Individuals are usually in the program for six months to a year until the skill need is met. She noted that some need less help, and are placed in a job within weeks, especially if is a job that maybe they are familiar with from past experiences.
"We tailor the need to fit an individual. One size does not fit all," Aselin said.
They serve those in the most need first, such as veterans, and people who have barriers like those who are homeless, those who do not have a good work history, and those who have trouble getting into the workplace. Those mandates are established by the government.
About 25 percent end up with full time work, and 75 percent with part-time positions. The majority of those in the program are women.

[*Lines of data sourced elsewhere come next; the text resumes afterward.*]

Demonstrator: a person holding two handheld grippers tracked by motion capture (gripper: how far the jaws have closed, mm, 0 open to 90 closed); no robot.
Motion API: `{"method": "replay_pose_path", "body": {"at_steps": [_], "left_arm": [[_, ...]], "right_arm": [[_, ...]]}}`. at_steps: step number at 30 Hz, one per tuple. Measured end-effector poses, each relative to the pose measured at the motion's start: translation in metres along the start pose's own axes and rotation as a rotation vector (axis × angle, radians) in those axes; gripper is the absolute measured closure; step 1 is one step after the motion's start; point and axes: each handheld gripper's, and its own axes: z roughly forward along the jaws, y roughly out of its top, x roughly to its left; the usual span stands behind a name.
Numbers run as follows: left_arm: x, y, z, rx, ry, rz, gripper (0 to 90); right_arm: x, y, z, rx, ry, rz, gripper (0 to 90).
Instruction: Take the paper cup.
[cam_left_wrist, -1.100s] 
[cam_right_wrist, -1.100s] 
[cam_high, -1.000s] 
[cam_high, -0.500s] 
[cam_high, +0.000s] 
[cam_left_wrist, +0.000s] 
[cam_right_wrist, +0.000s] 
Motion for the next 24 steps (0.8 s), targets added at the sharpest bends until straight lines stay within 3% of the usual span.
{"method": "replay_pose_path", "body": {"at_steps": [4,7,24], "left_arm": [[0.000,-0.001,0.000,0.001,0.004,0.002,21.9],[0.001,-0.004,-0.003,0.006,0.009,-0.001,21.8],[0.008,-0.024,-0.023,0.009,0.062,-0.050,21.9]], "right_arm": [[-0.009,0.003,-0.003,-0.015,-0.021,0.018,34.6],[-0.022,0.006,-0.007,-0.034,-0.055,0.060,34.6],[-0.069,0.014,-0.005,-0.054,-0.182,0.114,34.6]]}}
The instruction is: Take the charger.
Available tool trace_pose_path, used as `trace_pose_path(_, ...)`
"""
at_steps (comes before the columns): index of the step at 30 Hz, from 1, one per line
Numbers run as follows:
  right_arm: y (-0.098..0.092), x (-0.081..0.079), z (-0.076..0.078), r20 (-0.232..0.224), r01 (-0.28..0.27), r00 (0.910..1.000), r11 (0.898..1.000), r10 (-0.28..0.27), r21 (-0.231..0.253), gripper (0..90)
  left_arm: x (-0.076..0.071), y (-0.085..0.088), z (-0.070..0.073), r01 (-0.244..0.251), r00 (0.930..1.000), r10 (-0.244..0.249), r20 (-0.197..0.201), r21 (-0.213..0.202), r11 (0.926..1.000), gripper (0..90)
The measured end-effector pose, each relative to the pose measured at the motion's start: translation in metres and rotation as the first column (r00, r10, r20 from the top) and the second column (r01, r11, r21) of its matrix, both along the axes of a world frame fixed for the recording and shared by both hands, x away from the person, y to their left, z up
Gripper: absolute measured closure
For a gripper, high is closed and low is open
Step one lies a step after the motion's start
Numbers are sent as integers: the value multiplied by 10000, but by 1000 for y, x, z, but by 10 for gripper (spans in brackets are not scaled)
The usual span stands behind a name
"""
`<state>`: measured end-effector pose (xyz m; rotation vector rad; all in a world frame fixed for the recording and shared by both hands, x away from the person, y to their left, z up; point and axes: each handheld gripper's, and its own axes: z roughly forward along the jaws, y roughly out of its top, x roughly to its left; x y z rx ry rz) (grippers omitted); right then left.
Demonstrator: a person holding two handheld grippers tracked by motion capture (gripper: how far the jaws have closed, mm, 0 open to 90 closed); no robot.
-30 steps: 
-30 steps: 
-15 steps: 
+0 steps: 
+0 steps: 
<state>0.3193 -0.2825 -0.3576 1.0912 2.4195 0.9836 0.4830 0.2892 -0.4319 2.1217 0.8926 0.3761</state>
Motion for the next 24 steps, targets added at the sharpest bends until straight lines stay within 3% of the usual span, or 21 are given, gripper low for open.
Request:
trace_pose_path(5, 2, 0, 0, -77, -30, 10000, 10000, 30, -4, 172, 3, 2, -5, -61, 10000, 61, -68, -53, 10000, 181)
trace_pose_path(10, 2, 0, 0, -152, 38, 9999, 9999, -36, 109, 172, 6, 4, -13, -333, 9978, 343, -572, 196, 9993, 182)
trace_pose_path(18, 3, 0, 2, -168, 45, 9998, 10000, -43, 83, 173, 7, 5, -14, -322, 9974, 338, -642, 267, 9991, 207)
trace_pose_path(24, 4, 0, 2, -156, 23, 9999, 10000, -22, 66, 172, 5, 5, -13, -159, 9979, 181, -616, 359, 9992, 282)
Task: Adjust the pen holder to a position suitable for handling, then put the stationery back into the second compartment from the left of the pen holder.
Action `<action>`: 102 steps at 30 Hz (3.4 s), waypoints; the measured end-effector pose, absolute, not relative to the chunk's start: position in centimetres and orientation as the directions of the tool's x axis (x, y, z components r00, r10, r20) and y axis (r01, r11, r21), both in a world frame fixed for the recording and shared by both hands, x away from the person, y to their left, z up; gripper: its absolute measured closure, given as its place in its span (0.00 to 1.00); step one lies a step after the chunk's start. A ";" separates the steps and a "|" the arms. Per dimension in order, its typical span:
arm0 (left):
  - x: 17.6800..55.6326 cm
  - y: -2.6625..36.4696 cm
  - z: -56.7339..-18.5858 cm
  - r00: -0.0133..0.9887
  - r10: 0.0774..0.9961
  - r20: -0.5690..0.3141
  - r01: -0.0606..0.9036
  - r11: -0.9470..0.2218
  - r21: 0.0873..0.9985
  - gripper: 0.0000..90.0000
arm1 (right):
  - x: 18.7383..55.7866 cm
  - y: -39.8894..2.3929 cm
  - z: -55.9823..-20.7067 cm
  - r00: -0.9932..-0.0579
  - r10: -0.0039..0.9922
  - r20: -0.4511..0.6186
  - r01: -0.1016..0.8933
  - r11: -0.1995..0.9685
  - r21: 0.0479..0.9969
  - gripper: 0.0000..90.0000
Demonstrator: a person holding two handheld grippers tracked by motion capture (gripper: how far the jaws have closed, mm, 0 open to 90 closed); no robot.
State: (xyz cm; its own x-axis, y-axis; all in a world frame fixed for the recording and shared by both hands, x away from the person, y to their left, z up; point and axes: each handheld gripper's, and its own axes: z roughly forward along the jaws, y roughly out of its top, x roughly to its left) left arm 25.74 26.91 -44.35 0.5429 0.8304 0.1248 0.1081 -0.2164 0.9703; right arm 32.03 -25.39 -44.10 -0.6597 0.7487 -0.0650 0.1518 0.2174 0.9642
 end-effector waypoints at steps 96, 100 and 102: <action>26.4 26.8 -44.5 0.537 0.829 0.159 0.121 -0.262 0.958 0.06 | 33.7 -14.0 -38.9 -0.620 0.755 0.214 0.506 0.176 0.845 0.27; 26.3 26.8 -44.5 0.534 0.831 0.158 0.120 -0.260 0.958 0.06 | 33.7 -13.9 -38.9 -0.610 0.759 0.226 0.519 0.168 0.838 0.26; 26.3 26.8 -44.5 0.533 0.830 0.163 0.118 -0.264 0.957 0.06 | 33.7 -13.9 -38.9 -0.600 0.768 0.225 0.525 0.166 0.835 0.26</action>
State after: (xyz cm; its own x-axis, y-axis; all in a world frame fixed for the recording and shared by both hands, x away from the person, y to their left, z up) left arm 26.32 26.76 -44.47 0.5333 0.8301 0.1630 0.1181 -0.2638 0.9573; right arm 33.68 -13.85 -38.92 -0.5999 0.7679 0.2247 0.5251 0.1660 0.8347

The bottom line is to get people off of welfare so they can become producers and a part of the economic growth of their communities.
Meeting a need
More than six million older Americans suffer economic hardships and one-third of Americans over age 65 have incomes of less than $10,000 per year. AARP Foundation WorkSearch enables people to live better lives and stay healthy and independent longer.
Fifty years ago, retired educator Dr. Ethel Percy Andrus founded AARP because she believed everyone should have the chance to age with independence and dignity.
The retired teacher and principal would periodically check on her teachers who had retired. One day she went to an address of one of those friends, only to find out she was living in a storage shed behind a house.
An outraged Andrus realized the teacher had no pension, no insurance, and could not afford suitable housing. She went to community and business leaders, and together they devised an insurance plan, now known as AARP.
There are now 40 million members world-wide.